Work order
Every line of the records that contains "shape" should be tallied, and only the resulting number returned.

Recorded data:
<<<<

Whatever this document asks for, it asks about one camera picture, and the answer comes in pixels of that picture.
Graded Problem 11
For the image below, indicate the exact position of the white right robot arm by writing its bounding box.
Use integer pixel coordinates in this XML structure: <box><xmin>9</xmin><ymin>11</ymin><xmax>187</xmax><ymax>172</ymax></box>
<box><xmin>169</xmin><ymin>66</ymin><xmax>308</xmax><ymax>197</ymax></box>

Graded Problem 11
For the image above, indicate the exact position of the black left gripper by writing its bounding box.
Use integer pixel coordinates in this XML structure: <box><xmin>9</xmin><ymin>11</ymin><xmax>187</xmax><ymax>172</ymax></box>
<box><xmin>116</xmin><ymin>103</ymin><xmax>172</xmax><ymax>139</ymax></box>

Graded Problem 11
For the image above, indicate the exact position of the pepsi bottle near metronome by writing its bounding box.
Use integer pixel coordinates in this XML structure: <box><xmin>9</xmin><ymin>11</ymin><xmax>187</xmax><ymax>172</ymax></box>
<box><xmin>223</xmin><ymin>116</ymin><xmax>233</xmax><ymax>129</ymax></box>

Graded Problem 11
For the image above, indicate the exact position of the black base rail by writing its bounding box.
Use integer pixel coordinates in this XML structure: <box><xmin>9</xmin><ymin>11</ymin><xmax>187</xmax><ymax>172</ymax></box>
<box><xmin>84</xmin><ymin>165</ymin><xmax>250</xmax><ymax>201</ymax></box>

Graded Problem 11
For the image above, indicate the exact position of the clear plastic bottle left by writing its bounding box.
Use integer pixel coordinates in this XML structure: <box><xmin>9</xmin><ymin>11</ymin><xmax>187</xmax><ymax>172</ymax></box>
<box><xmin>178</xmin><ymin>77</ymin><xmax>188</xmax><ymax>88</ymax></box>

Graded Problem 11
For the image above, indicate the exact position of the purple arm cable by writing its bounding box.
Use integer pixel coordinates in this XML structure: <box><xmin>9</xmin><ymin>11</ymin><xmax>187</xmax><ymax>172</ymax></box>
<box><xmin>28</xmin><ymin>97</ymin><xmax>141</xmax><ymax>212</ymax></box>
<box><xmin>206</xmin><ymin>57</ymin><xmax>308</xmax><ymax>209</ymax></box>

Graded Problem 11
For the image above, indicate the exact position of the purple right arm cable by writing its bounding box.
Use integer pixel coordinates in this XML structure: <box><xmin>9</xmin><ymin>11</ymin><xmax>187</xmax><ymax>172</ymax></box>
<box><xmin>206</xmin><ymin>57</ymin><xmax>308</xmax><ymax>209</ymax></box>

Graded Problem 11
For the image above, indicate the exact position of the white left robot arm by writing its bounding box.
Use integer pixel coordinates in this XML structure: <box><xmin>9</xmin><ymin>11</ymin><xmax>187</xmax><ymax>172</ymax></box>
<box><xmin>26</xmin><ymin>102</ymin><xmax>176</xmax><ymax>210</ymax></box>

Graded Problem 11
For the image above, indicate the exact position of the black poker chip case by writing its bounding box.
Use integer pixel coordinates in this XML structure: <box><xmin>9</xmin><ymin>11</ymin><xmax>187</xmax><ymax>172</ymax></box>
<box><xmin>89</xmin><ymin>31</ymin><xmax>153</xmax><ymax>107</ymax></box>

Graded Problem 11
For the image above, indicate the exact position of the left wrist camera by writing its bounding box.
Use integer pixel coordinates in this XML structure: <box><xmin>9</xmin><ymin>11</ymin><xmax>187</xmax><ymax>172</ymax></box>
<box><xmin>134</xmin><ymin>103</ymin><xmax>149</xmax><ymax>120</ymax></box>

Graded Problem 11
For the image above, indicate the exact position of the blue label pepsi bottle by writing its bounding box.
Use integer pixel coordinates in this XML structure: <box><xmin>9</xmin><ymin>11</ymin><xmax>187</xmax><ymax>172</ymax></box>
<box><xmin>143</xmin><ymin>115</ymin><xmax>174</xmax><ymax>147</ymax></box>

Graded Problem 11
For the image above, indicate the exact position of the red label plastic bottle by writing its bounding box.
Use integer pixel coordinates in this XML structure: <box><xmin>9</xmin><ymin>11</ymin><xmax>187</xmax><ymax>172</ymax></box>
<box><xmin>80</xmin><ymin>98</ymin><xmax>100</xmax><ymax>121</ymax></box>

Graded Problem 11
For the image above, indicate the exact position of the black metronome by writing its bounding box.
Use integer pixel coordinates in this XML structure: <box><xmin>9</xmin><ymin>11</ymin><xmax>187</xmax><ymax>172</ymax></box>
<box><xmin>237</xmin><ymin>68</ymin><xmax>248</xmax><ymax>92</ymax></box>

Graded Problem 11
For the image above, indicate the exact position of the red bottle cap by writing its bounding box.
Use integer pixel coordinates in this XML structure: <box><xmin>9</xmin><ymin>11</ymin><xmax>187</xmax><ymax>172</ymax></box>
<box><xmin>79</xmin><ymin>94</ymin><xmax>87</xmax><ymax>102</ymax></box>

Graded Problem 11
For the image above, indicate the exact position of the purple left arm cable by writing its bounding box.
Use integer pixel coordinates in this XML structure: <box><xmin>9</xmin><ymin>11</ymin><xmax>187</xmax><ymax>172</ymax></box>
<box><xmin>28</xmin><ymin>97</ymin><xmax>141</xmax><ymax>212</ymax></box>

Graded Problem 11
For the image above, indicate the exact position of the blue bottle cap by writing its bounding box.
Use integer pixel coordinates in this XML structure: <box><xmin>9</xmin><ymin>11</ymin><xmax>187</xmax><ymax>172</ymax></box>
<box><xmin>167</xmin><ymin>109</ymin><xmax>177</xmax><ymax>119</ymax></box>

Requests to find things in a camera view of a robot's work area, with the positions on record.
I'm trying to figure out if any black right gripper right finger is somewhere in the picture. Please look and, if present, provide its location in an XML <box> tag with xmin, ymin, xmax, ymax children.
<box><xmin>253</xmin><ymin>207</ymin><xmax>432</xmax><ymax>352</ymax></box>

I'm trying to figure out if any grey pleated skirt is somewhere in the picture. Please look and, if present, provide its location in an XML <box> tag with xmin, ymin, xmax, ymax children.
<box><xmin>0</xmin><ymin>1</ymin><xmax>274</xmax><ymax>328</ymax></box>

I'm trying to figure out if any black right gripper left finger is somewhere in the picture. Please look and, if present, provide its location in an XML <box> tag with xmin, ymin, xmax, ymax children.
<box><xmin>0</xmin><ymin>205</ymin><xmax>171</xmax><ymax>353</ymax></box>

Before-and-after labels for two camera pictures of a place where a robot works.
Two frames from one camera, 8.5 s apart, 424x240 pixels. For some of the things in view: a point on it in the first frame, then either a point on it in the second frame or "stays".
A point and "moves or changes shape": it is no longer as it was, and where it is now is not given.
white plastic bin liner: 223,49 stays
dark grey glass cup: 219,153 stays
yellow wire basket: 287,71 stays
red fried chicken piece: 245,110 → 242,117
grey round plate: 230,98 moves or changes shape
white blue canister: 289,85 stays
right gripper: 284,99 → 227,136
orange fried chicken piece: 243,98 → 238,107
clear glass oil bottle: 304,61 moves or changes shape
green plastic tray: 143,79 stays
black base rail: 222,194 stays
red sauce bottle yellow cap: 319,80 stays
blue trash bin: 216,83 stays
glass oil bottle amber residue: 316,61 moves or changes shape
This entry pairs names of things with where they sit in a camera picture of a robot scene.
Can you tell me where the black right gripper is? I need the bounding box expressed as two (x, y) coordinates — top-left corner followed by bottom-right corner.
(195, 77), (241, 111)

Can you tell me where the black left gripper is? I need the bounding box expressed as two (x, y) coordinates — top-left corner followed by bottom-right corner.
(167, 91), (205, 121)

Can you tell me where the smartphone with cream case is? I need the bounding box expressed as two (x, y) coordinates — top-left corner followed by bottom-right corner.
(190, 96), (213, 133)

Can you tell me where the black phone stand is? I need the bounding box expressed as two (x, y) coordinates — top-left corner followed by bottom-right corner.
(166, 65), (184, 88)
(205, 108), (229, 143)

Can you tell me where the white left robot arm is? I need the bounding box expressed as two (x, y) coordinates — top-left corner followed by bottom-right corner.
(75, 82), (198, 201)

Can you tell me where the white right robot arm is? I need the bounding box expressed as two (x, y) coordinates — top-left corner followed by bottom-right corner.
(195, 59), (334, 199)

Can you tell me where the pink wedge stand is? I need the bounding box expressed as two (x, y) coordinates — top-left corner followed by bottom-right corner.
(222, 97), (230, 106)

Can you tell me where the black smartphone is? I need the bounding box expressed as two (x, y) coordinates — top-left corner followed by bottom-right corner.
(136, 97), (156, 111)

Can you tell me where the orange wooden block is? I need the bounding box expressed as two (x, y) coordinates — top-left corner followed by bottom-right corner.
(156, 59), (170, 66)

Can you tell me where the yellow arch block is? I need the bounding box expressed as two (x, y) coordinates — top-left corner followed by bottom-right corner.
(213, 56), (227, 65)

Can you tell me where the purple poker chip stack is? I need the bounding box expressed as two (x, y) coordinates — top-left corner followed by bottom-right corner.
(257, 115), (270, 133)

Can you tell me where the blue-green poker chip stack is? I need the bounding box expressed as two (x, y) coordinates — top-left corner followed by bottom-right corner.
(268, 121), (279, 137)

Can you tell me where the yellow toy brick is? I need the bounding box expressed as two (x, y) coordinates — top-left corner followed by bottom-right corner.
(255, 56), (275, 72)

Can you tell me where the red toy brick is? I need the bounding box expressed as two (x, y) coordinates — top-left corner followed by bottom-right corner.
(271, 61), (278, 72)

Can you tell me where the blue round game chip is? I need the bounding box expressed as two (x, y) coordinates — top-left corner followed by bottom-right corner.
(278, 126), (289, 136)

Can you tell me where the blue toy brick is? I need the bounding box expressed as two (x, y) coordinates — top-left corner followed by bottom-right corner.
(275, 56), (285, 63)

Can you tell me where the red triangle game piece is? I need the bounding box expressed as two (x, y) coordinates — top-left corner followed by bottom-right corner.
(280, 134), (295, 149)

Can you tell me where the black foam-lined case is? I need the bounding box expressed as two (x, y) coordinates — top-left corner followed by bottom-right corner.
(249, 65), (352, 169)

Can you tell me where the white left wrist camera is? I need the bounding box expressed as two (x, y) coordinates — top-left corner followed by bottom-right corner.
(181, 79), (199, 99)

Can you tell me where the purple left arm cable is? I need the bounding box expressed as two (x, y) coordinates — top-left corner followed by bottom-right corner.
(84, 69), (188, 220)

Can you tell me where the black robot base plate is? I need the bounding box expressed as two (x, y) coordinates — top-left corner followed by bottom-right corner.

>>>>

Result of this task
4